Implementation Details
This is for @dsabanin, who's expressed interest in implementing this feature.
Every operation in the native client has a few functions beyond what is exposed in the public API. Namely,
clojurewerkz.elastisch.native includes functions that mirror org.elasticsearch.client.Client
Specifically for this feature, we need a function that will delegate to Client#bulk.
Then there are conversion functions to bulk request and from bulk response in clojurewerkz.elastisch.native.conversion. Finally, there is a function (or several) that will be our public API for bulk requests. It glues everything together.
Since BulkRequest
in the ElasticSearch Java client is actually a collection, we'll have to implement conversion
from Bulk API maps to specific request classes. Largely this is what the functions in clojurewerkz.elastisch.native.conversion
already do but they don't take just a single map as inputs.
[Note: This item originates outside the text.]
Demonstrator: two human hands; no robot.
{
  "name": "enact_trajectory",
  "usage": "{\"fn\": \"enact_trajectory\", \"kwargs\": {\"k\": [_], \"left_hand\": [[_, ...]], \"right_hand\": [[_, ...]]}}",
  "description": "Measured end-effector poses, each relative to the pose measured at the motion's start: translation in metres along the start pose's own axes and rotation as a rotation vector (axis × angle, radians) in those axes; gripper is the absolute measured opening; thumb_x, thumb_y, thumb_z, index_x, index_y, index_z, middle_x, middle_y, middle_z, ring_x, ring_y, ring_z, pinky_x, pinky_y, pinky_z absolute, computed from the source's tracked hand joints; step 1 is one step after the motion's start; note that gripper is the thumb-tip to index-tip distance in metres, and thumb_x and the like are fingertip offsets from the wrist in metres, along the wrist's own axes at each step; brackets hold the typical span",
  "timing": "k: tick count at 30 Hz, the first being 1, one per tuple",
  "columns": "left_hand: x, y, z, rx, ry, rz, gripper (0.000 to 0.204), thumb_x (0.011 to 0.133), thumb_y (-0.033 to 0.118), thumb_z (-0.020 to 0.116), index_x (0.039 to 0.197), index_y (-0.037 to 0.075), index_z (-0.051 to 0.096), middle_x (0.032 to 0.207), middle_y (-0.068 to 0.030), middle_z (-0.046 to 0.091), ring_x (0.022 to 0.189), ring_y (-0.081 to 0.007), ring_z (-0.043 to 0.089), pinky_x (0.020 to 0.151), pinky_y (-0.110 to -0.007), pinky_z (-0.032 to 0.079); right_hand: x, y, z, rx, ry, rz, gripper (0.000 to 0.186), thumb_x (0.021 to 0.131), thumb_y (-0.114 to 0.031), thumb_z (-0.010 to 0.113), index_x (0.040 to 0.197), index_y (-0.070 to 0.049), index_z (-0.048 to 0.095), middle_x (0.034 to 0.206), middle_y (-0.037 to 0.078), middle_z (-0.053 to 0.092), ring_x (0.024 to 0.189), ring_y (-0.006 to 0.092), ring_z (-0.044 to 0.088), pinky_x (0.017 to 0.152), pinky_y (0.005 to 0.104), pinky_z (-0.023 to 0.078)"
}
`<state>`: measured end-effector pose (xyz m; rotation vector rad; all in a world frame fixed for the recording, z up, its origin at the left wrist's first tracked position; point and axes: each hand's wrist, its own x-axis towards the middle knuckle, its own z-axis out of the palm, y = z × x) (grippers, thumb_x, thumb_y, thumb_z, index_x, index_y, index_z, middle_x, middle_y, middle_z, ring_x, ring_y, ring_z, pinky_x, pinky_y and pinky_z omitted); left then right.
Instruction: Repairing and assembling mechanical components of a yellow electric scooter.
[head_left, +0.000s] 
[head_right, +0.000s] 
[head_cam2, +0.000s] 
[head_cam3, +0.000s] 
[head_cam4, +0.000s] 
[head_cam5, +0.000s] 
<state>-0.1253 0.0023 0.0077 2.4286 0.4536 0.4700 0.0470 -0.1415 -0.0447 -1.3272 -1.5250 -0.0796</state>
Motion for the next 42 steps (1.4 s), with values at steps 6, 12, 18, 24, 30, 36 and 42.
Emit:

One
good way around this is to add a polymorphic function that takes a map and builds the corresponding request
action from it, using the rest of the conversion functions as needed. Sounds like a job for a multimethod.
The public API should be in clojurewerkz.elastisch.native.bulk
, mirroring clojurewerkz.elastisch.rest.bulk
.
Because conversion functions are annoying to develop, I highly recommend doing it all in the REPL first, then
adding a few tests for the public API.
ElasticSearch Version
Elastisch 1.1's native client targets ElasticSearch 0.90.0-beta1. Because binary format used by the client and
ES nodes changes over time, using mismatching client/server versions will result in obscure I/O exceptions
(typically saying that a request couldn't be read fully).
from elastisch.
Thanks for a really comprehensive description of the task. I'm going to give it a try this weekend.
from elastisch.
It looks like I won't get a chance to work on it. Our initial requirements changed and we moved in another direction, ended up not using native bulk API. Sorry about wasting your time on the instruction, although I'm sure some future implementor will find them very useful.
from elastisch.
That's ok. I'd be happy to hear what you ended up doing as an alternative (if it involves Elastisch at all).
from elastisch.
The problem I was trying to solve is initial indexing of a big amount of data from the DB. This was a one time job so I decided to go with a C program fetching data from DB and generating a limited subset of JSON and then importing it to ES with curl through bulk API.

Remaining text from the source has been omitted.